Container Networking

When you run two pods on the same node and they talk to each other, the packets don’t go over the physical network. They go through a software stack inside the kernel: virtual ethernet interfaces, a Linux bridge, and a routing table that only exists on that machine. When the pods are on different nodes, you layer an encapsulation protocol on top of that, or you use BGP to advertise pod subnets as real routes. And when traffic hits a Kubernetes Service, something has to intercept the packet and rewrite the destination before it reaches any of that.

This is the stack from bottom to top.

Network namespaces and veth pairs

Linux network namespaces are the foundation. Each pod gets its own namespace with its own network stack: its own interfaces, routing table, and iptables rules. From inside the pod, it looks like a machine that has exactly one ethernet interface (eth0) and an IP address that belongs to it.
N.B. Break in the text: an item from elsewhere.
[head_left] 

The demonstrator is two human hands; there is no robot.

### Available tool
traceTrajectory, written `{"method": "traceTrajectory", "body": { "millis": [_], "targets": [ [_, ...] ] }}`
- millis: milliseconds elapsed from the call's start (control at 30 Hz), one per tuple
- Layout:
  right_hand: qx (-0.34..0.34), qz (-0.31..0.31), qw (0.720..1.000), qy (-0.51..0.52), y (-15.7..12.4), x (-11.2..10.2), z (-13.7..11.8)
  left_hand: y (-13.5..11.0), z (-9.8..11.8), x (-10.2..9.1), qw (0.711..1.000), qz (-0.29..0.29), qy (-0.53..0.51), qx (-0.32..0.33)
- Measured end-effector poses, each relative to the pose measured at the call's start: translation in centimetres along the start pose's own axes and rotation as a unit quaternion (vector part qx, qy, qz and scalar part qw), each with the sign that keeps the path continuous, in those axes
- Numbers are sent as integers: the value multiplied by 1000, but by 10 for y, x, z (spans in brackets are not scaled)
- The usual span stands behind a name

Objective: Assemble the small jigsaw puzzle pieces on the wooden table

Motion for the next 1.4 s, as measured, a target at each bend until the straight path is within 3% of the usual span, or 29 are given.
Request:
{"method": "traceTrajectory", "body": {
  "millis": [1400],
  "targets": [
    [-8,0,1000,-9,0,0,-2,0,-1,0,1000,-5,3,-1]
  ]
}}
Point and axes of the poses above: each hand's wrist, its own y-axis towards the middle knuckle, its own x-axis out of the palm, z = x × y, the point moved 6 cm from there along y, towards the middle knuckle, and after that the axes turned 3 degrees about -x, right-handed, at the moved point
The problem is isolation by itself is useless. You need a way to move packets from one namespace to another. That’s what a veth pair does. A veth is a linked pair of virtual interfaces: anything that enters one end comes out the other. The kernel creates two interfaces and connects them. You put one end (eth0) inside the pod’s namespace and leave the other end (typically named vethXXXXXX) in the root namespace of the host. Now the pod and the host share a wire.

One veth pair gets you pod-to-host. To get pod-to-pod on the same node, you need something to bridge the host ends together. A Linux bridge does this. It acts like a virtual switch: it learns which MAC addresses live on which ports and forwards frames accordingly. All the vethXXXXXX interfaces on the host get plugged into the bridge (usually named cni0 or cbr0 depending on the plugin). The bridge also gets an IP in the pod CIDR, which becomes the default gateway for every pod on the node.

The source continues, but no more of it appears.